Settling in North Florida after the war, Dickinson operated a sawmill in the Florida panhandle before accepting an appointment as Freedmen’s Bureau agent for Jackson County, Florida, in September 1868. In February 1869, Dickinson was appointed Clerk of Court of Jackson County after the assassination of his predecessor, Dr. John L. Finlayson. During the 1870 Florida elections, Dickinson ensured the right to vote for Black men despite a white mob threatening him and attacking African American voters. Shortly before his murder, he was admitted to the Florida Bar.

===Jackson County War===

After the Civil War, Jackson County was plagued by violence as Confederate veterans and KKK members attacked and intimidated freedmen and their sympathizers. The county faced the worst economic conditions in the state, as it had been most extensively developed for cotton plantations before the war, and was adversely affected by the international decline in the market.
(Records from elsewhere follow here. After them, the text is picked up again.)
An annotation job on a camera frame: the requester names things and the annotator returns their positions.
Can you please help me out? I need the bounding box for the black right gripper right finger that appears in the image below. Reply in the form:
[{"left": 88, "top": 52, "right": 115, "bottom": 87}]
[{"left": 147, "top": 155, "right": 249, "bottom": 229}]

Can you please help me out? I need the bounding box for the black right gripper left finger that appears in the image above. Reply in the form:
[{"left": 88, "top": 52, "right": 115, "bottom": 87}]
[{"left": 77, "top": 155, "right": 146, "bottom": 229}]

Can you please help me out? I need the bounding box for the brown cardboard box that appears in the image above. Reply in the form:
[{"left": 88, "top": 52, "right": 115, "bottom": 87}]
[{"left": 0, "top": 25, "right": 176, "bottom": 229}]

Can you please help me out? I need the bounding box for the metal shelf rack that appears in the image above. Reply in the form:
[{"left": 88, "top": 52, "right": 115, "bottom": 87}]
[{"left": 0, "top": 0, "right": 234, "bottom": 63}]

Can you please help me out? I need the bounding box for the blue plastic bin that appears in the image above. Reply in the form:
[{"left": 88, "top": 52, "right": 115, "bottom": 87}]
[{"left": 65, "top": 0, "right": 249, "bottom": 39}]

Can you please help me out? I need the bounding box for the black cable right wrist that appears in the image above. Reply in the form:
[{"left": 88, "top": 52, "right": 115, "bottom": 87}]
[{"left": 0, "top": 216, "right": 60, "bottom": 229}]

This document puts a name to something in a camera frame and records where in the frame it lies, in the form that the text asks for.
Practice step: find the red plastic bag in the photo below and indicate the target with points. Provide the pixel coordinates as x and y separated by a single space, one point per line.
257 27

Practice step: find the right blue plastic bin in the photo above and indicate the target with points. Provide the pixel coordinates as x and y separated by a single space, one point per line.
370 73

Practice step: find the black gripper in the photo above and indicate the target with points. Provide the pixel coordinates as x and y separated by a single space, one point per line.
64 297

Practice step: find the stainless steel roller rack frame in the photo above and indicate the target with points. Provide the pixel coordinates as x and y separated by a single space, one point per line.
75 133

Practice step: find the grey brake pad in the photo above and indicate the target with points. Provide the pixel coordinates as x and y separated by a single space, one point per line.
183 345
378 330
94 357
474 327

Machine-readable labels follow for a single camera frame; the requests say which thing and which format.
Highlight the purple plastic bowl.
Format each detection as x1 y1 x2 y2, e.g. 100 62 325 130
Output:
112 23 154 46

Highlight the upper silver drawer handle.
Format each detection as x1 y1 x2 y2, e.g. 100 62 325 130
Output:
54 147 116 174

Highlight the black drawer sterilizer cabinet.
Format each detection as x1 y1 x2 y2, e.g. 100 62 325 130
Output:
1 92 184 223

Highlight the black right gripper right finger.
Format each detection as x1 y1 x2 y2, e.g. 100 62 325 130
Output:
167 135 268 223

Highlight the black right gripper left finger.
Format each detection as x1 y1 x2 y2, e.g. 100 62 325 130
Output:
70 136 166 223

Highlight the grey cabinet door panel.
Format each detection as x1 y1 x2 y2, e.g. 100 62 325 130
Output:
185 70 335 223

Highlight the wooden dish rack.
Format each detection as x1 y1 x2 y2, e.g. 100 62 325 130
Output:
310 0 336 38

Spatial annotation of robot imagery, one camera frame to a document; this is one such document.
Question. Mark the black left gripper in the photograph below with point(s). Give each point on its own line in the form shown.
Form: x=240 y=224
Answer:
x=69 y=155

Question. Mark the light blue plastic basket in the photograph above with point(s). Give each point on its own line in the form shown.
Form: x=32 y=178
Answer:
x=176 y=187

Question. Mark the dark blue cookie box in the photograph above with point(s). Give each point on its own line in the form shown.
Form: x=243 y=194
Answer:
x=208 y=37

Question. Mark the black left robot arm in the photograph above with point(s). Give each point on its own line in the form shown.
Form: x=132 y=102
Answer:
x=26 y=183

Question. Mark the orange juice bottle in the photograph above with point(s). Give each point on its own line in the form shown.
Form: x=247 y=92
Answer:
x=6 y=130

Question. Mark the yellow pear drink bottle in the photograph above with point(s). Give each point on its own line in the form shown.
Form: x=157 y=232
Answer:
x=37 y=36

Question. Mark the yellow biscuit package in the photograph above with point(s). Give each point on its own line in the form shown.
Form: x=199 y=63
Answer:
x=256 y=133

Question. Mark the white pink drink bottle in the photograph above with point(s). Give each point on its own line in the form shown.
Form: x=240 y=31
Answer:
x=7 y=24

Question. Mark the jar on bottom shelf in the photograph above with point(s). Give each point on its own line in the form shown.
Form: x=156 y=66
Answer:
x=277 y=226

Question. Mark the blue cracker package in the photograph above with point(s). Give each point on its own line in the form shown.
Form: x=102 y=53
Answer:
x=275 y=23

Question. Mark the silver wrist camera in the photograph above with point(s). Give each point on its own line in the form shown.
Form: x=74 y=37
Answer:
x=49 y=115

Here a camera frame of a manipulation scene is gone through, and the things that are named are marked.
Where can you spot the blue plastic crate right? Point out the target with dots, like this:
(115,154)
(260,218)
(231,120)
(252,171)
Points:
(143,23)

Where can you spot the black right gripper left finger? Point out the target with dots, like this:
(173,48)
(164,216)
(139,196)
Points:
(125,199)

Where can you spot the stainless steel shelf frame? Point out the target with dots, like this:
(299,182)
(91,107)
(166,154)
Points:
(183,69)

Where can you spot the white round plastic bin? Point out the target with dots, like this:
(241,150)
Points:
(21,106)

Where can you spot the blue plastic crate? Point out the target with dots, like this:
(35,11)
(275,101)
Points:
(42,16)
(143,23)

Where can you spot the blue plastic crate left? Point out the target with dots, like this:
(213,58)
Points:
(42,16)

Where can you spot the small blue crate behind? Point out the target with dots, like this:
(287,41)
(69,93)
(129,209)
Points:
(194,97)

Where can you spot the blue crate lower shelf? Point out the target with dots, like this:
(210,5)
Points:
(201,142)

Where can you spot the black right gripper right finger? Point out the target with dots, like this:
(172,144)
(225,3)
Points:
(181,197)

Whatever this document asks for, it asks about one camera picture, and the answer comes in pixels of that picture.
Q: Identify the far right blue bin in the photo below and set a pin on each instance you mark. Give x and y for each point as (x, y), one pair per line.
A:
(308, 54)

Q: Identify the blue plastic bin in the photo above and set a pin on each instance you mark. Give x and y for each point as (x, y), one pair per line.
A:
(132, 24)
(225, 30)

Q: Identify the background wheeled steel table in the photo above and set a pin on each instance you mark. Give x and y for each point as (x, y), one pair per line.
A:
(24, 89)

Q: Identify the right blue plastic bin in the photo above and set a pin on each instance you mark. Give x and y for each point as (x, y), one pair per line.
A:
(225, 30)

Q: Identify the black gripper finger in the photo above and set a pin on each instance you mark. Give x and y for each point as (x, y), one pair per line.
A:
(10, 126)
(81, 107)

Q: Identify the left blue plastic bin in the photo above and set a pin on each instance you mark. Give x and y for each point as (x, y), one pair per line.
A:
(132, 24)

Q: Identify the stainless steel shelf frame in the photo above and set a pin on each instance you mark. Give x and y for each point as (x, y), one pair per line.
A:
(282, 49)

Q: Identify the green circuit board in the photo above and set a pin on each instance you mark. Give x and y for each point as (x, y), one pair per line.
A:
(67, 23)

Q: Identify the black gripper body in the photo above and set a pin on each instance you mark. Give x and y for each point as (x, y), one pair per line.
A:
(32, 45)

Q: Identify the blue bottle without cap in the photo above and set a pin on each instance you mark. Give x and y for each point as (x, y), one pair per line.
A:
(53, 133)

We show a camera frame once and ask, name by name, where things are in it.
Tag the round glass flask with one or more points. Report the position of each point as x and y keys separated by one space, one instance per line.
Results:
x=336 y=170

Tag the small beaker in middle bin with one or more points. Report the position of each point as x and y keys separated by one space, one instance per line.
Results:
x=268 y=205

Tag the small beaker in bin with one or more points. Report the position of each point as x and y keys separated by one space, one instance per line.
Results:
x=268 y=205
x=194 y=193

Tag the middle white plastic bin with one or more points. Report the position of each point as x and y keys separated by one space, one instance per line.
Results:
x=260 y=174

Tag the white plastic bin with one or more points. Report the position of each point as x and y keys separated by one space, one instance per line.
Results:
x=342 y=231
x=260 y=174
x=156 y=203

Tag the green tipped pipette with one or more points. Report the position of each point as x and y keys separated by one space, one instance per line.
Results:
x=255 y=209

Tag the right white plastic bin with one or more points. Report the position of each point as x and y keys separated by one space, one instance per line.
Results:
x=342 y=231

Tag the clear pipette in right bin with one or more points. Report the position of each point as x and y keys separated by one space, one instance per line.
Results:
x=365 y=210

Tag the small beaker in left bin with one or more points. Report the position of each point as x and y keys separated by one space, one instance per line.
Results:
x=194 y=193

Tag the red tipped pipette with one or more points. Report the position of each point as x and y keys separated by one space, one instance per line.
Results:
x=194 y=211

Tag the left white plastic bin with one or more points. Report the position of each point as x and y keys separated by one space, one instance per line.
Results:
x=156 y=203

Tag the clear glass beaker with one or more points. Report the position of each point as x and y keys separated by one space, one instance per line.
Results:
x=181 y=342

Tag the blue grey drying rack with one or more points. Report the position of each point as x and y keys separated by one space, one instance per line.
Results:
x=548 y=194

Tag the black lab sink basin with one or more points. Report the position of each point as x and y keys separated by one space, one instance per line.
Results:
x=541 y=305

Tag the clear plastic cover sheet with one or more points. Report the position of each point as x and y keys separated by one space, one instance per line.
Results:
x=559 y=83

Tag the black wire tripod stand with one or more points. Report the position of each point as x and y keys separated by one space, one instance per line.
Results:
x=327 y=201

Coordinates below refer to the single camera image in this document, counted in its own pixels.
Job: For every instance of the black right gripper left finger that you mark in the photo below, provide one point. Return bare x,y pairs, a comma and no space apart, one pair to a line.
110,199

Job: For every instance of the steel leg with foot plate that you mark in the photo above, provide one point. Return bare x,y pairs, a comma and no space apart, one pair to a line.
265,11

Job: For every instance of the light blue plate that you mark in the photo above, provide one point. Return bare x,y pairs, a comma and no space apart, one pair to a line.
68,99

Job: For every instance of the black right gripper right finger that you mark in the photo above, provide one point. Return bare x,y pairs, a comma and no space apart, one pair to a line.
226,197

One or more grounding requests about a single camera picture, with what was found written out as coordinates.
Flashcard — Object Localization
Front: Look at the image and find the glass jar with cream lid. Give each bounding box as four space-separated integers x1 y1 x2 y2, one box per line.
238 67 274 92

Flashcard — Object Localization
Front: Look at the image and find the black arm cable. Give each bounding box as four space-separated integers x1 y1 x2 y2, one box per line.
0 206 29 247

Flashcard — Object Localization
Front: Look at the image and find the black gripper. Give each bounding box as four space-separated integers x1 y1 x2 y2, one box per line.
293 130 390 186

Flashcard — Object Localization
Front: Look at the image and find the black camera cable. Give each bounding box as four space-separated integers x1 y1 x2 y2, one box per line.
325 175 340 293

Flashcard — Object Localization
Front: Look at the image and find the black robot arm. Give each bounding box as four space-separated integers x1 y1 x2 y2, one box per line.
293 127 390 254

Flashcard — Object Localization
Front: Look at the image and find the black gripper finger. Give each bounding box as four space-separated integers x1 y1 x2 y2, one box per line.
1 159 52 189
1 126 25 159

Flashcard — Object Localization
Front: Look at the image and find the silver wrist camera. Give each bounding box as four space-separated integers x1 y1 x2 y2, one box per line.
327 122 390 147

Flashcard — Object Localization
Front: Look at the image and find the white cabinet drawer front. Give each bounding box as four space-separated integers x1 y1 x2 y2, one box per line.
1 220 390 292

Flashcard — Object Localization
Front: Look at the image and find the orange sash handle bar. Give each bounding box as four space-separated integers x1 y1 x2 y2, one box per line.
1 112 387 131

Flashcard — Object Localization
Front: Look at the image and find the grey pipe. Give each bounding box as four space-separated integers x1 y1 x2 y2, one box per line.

In 1869, tensions broke out into violence and Jackson County became the center of a guerrilla war that extended through 1871; it became known as the Jackson County War. The local Ku Klux Klan and Confederate Army veterans directed their violence at eradicating the Republican Party in the county, assassinating more than 150 Republican Party leaders and other prominent African Americans as part of a successful campaign to retain white Democratic power in the county. Another source says that in Jackson County, 200 "leading Republicans" were assassinated in 1869 and 1870 alone; no one was arrested or brought to trial for these crimes.

==Assassination==
One month before his assassination, Dickinson authored a letter to Secretary of State Jonathan Clarkson Gibbs, writing: "I hardly think it possible for me to get through with another election with my head on my shoulders."

On April 3, 1871, Dickinson was walking home from work when a group of unknown assassins fired 13-14 buckshot rounds at him in Marianna, Florida. He was shot multiple times in his stomach and chest before one assassin approached Dickinson's body and shot him in his heart, killing Dickinson at approximately 9:00 p.m. (EST). At the time of his death, Dickinson was the last Republican politician in Jackson County. His murder drew condemnation across the nation and crowds of mourners in Florida and Vermont gathered to pay their respects. He was buried in Benson, Vermont.